Кожемякин обрадовался, а она, глядя в сторону, сказала:
— Я очень её помню. А с Борисом переписываюсь даже, недавно он прислал свою карточку, он уже студент, — показать вам?
И вдруг, покраснев, спросила его, опуская голову:
— Вы очень её любили?
— Да-а, — вздохнул Кожемякин. — Очень!
— Я бы на её месте не уехала! Впрочем — не знаю…
Влажными глазами посмотрела на него, прикусив губу, и потом, жарко вздохнув, прошептала:
— Господи, как это хорошо! Точно — у Тургенева!
Её мягкое волнение коснулось сердца старика и словно раздавило в груди его тяжёлый, тёмный нарыв, он нагнулся над столом, бессвязно говоря:
— Любонька, как я ошибся!
Испуганная, она поднимала его голову сильными руками.
— Вы — добрый! — говорила она, оправляя его седые волосы. — Я знаю вы много сделали добра людям…
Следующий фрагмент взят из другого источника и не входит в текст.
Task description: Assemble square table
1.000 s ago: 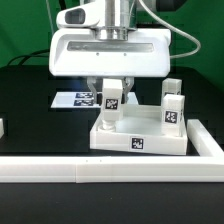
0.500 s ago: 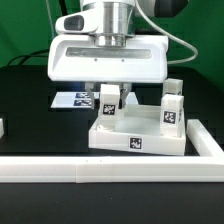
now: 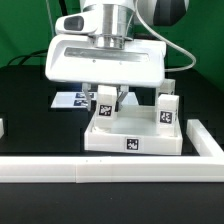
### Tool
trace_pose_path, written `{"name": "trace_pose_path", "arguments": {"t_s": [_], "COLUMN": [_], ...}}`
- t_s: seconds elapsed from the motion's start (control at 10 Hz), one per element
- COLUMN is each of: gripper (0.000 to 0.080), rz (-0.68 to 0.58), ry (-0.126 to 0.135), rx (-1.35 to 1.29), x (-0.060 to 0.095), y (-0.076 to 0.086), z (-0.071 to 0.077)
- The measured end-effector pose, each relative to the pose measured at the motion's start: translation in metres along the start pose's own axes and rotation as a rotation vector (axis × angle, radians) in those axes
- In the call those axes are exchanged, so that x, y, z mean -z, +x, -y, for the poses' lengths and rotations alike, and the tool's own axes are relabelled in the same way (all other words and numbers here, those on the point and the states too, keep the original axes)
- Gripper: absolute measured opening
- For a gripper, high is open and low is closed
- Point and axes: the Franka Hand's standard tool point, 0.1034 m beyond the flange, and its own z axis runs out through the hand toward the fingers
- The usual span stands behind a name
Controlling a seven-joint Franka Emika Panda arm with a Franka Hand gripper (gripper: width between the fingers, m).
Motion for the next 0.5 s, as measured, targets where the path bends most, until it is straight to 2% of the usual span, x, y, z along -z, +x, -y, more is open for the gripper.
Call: {"name": "trace_pose_path", "arguments": {"t_s": [0.2,0.5], "gripper": [0.0288,0.0288], "rz": [-0.018,-0.020], "ry": [-0.017,-0.019], "rx": [-0.004,-0.005], "x": [-0.0005,-0.0005], "y": [-0.0020,-0.0021], "z": [-0.0061,-0.0069]}}
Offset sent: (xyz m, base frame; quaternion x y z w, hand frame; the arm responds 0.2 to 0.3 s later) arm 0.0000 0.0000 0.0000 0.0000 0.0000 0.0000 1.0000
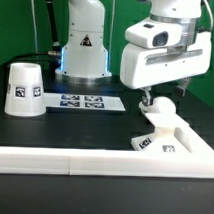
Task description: Assemble lamp
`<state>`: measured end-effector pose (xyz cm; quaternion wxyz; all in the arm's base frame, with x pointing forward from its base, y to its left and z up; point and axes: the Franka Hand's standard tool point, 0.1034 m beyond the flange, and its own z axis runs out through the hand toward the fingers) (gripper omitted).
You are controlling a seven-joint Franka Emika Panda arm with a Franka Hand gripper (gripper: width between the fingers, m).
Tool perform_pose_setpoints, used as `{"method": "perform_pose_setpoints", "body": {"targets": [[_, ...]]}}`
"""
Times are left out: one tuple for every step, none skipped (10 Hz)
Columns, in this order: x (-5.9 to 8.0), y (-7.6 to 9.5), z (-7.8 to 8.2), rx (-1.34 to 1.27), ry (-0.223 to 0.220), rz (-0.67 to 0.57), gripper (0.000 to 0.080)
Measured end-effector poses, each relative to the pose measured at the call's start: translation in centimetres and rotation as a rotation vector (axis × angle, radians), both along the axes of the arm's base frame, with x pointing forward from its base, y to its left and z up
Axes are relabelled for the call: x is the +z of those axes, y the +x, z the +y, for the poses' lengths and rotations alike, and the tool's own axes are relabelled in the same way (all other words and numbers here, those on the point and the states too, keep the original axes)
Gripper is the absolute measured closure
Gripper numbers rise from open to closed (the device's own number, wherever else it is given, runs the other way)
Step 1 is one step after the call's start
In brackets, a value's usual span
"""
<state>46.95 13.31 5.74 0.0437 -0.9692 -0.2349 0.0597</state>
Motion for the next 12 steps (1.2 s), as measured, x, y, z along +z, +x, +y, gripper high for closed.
{"method": "perform_pose_setpoints", "body": {"targets": [[0.1, -0.5, 0.7, -0.039, -0.041, 0.028, 0.0101], [0.2, -1.1, 1.3, -0.024, -0.074, 0.071, 0.0101], [0.1, -1.5, 1.4, -0.018, -0.085, 0.108, 0.0101], [0.1, -2.1, 1.3, -0.009, -0.112, 0.199, 0.0101], [0.1, -1.9, 1.5, -0.003, -0.128, 0.259, 0.0101], [0.0, -2.1, 1.6, 0.000, -0.143, 0.311, 0.0101], [0.0, -2.4, 1.6, -0.002, -0.165, 0.379, 0.0101], [0.0, -2.3, 1.9, 0.006, -0.181, 0.412, 0.0101], [0.0, -2.8, 2.0, 0.010, -0.211, 0.473, 0.0101], [-0.3, -2.9, 2.0, 0.018, -0.225, 0.526, 0.0101], [-0.3, -3.4, 1.7, 0.035, -0.263, 0.621, 0.0101], [-0.6, -3.0, 1.8, 0.040, -0.274, 0.651, 0.0101]]}}
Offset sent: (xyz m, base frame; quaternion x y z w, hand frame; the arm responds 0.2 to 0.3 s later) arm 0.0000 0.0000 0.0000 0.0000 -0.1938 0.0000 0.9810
— Это для того только, чтобы оставили они меня в покое! Ведь все покоя ищут, в нём полагая счастье, — сознавался Кожемякин.
Когда он, излив пред нею своё горе, несколько пришёл в себя, то попросил её, взвешивая на ладони рукописи свои:
— Когда я помру, ты, Люба, возьми тетради эти и пошли Борису — ладно?
— Хорошо, — задумчиво отозвалась она, стоя среди комнаты белая, тонкая.
— А портреты принеси, не забудь!
Она так же тихо повторила:
— Хорошо.
Ему хотелось расспросить её о Евгении, Борисе.
— Ты что задумалась?
Люба взглянула на него и, тихонько шагая вдоль комнаты, с явным недоумением сказала:
— Вот и дедушка Хряпов так же осуждал себя.
— Он? — недоверчиво спросил Кожемякин.
— Да-а… Вот бы ему тоже написать о себе! Ведь если узнать про людей то, о чём они не говорят, — тогда всё будет другое, лучше, — верно?
— Не знаю.
— Верно! Я знаю! — твёрдо сказала она, сложив руки на груди и оглядывая всё, как новое для неё.